A estas situaciones, y al hecho de que fuera considerada a lo largo de largos años como la afrancesada autora de obritas inferiores, se sumó la lluvia de anatemas que desató entre los críticos de venezuela mucho más conservadores su primera novela, Ifigenia (1924), la que, según contaba exactamente la misma autora, fue calificada de "volteriana, pérfida y peligrosísima a cargo de las señoritas contemporáneas".

Si algo caracteriza a la escritura de Teresa de la Parra es su limpidez y transparencia. Su narrativa, que nace en el instante álgido de la modernidad literaria, se apunta por su rechazo de la experimentación formal y lingüística. Ella misma aceptaba, sin trazo de pudor o soberbia, que el arte de su época (el cubismo o el dadaísmo, que había popular en sus años parisinos) no le afirmaba nada.

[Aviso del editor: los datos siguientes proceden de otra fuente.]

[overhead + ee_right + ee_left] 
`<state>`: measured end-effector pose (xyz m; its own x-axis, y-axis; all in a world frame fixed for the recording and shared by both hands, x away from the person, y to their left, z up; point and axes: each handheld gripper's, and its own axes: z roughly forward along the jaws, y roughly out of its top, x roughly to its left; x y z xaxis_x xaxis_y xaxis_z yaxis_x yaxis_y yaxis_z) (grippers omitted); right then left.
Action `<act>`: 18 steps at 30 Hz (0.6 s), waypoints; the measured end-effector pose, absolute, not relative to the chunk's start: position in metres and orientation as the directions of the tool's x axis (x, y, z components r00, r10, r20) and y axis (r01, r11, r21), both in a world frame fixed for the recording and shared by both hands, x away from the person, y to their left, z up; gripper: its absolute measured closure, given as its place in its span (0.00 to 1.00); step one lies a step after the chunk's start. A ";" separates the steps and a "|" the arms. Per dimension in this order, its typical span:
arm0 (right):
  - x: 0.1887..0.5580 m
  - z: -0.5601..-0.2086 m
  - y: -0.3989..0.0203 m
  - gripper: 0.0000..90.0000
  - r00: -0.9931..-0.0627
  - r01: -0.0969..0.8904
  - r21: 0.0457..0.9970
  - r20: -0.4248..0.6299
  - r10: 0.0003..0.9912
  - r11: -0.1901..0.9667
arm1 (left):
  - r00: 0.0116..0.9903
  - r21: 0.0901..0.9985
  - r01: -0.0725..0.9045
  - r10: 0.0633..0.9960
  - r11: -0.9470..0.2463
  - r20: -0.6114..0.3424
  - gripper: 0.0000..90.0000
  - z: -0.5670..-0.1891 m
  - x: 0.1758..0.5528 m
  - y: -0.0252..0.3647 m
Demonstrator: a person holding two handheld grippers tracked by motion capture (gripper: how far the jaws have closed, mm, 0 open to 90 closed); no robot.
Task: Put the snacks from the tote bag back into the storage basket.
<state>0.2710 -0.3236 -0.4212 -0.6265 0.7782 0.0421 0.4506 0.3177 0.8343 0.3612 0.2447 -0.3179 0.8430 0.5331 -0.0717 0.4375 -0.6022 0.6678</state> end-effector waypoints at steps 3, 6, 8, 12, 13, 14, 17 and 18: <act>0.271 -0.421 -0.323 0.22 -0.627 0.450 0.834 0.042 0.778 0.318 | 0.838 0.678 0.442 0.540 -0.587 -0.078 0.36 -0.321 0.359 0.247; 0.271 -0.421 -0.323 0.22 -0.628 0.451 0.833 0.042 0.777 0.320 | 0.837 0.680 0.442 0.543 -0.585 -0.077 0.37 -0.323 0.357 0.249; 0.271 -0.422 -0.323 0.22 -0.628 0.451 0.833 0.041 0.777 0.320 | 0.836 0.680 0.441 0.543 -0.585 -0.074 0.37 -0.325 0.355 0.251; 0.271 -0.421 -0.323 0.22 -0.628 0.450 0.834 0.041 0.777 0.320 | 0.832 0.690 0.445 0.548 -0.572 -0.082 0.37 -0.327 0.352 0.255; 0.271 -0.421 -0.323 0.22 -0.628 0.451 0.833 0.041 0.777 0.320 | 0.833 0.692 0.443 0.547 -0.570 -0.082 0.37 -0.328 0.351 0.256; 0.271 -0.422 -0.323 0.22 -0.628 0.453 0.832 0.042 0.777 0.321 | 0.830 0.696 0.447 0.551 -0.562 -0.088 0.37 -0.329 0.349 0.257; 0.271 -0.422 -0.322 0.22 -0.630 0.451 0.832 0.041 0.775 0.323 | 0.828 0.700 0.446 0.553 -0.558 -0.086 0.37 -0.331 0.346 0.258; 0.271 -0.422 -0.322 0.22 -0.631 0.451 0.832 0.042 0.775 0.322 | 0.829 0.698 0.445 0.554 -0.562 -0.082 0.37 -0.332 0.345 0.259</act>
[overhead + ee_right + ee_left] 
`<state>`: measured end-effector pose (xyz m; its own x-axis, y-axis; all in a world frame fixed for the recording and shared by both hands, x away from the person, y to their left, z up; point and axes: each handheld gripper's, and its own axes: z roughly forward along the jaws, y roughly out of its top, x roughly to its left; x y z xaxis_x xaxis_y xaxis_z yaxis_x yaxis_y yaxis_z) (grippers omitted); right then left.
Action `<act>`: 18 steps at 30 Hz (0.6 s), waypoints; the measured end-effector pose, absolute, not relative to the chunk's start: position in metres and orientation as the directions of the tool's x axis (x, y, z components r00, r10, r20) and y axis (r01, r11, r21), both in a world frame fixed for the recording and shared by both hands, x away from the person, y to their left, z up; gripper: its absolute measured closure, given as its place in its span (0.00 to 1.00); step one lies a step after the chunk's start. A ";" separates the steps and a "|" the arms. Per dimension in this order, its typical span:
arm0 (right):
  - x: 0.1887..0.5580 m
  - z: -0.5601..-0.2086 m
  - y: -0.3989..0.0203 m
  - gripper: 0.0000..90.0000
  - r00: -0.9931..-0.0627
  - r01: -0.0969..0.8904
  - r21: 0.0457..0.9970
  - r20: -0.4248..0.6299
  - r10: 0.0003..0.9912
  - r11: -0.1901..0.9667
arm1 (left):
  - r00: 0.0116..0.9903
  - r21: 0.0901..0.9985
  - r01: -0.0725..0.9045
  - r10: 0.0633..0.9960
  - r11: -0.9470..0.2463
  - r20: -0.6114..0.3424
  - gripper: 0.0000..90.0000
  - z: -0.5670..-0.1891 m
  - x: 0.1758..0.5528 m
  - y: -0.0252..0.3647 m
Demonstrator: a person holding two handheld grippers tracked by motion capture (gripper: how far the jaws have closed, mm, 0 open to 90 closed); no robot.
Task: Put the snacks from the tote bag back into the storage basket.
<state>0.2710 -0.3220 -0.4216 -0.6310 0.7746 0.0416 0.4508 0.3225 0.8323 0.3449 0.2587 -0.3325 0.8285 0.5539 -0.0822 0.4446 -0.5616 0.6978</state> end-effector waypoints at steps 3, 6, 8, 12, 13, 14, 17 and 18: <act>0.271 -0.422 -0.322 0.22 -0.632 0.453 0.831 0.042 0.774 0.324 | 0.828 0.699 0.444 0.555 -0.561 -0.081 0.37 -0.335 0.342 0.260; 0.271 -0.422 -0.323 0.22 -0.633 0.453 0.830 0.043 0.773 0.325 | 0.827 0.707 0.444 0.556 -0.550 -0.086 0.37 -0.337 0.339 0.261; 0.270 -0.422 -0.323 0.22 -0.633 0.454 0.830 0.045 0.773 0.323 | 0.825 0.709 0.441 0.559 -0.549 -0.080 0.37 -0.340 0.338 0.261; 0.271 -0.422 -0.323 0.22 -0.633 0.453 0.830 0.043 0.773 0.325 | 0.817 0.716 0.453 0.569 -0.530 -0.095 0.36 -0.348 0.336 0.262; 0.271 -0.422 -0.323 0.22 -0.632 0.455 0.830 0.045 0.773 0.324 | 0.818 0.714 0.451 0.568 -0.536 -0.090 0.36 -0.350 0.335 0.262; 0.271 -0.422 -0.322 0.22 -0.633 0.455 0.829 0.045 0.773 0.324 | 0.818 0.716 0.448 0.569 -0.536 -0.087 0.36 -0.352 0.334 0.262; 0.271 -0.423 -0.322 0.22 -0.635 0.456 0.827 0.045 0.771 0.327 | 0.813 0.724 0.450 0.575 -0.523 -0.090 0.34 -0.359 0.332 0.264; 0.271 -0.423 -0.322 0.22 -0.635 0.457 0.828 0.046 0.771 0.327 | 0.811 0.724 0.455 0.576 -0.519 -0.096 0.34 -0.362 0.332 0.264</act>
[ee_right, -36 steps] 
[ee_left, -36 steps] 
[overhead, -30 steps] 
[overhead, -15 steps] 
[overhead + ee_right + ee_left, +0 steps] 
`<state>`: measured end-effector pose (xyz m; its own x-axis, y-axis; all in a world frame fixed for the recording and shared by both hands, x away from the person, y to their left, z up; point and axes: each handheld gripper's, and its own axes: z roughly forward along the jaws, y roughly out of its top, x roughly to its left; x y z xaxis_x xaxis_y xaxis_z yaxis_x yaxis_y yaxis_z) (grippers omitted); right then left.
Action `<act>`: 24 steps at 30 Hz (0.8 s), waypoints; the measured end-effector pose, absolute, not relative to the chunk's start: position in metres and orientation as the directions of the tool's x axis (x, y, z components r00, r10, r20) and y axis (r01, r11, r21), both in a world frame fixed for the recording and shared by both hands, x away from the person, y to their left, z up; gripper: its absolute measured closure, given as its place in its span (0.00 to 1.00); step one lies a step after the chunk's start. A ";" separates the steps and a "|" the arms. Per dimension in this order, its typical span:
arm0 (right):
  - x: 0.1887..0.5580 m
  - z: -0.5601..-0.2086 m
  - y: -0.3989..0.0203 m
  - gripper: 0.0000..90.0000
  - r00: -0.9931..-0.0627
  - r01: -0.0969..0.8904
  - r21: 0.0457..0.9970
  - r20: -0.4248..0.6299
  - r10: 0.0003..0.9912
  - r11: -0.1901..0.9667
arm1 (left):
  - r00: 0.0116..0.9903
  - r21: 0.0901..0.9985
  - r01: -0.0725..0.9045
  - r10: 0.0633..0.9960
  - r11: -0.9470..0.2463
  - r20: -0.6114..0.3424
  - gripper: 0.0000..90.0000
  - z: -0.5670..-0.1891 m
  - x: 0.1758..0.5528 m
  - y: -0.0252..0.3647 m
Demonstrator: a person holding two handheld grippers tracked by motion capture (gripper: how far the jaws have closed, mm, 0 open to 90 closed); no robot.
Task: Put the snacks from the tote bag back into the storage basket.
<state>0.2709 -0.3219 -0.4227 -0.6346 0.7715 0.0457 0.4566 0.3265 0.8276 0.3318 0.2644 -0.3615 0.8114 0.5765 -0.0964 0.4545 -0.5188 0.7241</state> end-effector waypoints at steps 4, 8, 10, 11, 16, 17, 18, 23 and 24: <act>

Extraña a la modernidad, su obra es una puerta abierta hacia el pasado. Pero no al ominoso pasado de los historiadores, cargado de heroicidades sanguinolentas, sino más bien a su cuerpo y voz vivos, a los cuentos, anécdotas y cuentos familiares. Su bisabuela había sido verdadera; su tía, Teresa Soublette, descendía de Carlos Soublette, entre los próceres de la Independencia; su mejor amiga, Emilia Ibarra, de un edecán de Bolívar. La historia de Venezuela no era para Teresa de la Parra la descarnada relación de los manuales sino más bien una memoria viva; si aquella era tema de hombres, ésta vivía y se transmitía de abuela a madre y de madre a hija. Su feminismo, que ella misma calificaba de "moderado", se alimentaba de estas fuentes. A diferencia de Rómulo Gallegos, lo criollo y americano de su obra no es un axioma mucho más en la demostración de una proposición, sino más bien la asunción plena de una tradición vivida que encarna en una lengua y unas formas.